Nach diesem Erlebnis habe ich in der FAZ eine große Geschichte geschrieben, die allgemein Befremden bis Entsetzen auslöste. Ich hatte in diesem Zusammenhang auch eine Reihe unserer besten Köche gefragt, ob sie bereit wären, bei solchen Staatsessen zu kochen. Sie war dazu bereit. Ohne Ausnahme.

Es gibt immer wieder Interviews oder Texte, die das Thema von der Missachtung kulinarischer Qualitäten und ihrer Protagonisten durch die Politik aufnehmen. Mein Besuch fand im Jahre 2008 statt. Geändert hat sich nichts.
Auch die Köche haben es bisher nicht geschafft, eine Organisationsform zu finden, die sich in die öffentlichen Diskussion mit Gewicht und guten Vorschlägen einmischen könnte.

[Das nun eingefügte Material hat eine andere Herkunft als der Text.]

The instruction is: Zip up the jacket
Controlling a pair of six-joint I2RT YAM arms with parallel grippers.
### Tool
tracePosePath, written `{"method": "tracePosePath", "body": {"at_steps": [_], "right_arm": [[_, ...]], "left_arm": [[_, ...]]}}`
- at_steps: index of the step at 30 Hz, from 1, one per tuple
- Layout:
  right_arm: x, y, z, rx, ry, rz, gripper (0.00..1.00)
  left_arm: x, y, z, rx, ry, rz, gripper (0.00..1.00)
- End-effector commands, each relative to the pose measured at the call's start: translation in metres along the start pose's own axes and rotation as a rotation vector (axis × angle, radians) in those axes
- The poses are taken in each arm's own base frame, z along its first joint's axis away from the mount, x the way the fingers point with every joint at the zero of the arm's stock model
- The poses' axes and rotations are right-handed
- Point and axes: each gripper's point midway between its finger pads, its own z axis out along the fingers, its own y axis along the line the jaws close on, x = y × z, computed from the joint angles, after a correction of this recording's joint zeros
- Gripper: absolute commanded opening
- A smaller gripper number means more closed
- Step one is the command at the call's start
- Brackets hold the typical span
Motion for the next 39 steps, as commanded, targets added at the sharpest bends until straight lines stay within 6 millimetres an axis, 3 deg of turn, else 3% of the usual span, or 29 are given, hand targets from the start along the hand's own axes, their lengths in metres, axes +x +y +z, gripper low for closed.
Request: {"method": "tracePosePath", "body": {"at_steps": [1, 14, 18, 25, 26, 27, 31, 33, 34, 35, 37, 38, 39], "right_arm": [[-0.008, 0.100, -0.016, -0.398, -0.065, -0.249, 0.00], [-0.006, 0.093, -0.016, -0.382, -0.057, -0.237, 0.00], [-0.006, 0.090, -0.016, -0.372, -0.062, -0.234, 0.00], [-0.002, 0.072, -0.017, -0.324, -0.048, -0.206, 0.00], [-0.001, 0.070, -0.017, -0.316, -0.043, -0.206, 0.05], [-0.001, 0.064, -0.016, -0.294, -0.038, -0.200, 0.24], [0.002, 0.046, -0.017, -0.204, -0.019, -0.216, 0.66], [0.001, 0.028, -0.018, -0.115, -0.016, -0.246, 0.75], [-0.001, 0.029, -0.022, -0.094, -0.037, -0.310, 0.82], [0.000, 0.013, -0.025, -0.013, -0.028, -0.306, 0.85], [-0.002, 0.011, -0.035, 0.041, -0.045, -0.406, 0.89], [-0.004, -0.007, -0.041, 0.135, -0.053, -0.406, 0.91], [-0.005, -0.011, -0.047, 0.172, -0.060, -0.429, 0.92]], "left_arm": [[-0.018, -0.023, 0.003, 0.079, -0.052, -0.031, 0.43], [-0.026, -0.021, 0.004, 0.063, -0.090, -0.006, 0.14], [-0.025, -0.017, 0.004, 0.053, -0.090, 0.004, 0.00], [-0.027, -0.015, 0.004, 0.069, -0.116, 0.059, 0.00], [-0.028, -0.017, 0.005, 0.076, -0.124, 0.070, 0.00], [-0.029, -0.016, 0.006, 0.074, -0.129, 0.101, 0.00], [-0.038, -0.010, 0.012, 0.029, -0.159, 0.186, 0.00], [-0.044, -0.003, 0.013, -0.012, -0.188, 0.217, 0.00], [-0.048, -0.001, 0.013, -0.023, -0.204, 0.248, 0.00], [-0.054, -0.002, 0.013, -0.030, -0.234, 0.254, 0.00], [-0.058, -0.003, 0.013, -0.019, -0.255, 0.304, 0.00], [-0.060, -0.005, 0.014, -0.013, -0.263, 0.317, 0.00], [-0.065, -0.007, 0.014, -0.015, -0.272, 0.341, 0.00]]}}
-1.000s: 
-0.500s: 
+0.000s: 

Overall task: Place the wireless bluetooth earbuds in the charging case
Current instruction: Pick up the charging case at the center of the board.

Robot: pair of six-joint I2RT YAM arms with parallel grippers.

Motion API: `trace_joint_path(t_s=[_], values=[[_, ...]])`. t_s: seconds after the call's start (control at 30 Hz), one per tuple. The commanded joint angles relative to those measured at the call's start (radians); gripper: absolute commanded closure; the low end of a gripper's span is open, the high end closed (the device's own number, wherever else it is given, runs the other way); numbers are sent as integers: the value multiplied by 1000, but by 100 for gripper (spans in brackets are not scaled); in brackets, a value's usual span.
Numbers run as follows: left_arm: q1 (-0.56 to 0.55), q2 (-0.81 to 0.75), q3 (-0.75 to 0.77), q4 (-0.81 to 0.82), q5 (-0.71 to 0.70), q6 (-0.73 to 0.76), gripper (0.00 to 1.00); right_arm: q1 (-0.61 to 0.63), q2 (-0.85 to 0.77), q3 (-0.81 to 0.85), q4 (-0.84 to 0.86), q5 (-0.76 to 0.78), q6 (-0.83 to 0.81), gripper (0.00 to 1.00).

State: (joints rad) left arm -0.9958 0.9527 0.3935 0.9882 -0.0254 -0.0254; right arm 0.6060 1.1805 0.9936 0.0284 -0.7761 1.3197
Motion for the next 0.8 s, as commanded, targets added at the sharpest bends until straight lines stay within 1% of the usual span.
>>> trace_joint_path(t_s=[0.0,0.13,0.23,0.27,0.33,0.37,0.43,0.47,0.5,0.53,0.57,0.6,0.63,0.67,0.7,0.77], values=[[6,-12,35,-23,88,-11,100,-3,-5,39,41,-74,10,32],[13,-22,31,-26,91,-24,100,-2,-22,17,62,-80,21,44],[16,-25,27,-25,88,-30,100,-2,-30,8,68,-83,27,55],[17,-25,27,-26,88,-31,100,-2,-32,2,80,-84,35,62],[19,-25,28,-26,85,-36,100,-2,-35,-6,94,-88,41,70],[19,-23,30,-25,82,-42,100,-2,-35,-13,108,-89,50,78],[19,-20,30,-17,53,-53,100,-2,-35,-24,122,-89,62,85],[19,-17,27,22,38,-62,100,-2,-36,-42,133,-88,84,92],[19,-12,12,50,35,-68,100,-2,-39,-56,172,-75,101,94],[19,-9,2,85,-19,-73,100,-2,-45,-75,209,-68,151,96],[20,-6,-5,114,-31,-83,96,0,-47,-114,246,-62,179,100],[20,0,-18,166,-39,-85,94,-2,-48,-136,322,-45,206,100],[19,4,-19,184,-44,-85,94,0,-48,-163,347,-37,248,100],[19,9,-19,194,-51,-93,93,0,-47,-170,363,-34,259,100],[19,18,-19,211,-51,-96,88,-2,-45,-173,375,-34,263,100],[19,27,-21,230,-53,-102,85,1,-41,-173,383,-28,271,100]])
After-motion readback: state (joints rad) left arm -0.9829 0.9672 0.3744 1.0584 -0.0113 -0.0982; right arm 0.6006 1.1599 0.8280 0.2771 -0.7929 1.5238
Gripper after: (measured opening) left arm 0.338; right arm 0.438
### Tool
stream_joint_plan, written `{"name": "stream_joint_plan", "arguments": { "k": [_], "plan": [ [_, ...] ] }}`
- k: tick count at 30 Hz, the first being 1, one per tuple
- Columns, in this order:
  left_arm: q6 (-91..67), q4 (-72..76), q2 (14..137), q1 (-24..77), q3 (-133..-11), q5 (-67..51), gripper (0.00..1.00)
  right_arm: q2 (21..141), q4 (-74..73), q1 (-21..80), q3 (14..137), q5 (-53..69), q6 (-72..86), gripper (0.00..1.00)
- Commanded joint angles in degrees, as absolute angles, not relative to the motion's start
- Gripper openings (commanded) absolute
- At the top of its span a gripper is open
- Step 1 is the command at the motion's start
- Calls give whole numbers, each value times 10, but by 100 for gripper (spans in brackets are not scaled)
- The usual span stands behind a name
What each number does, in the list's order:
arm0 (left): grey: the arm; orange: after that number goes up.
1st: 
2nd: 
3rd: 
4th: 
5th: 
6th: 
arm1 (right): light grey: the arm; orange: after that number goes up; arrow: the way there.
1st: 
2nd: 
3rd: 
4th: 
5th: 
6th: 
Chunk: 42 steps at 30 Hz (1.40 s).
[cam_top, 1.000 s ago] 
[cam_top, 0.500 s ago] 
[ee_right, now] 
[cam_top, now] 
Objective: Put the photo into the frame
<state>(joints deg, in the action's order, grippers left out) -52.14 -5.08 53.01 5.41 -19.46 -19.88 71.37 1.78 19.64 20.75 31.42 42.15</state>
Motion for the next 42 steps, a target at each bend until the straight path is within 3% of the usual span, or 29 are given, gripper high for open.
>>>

9 Gedanken zu „„Verachtet“ die Politik die Spitzenküche? Anmerkungen zu einem Interview von Christian Bau“

  1. Lieber Herr Clasen,

    da haben Sie mich falsch verstanden. Wir würden gerne haben, daß die Diskussionen hier auf der Seite stattfinden. De facto bedienen sich aber viele Leser der Facebook-Accounts. Ich werden natürlich auf beiden Seiten antworten.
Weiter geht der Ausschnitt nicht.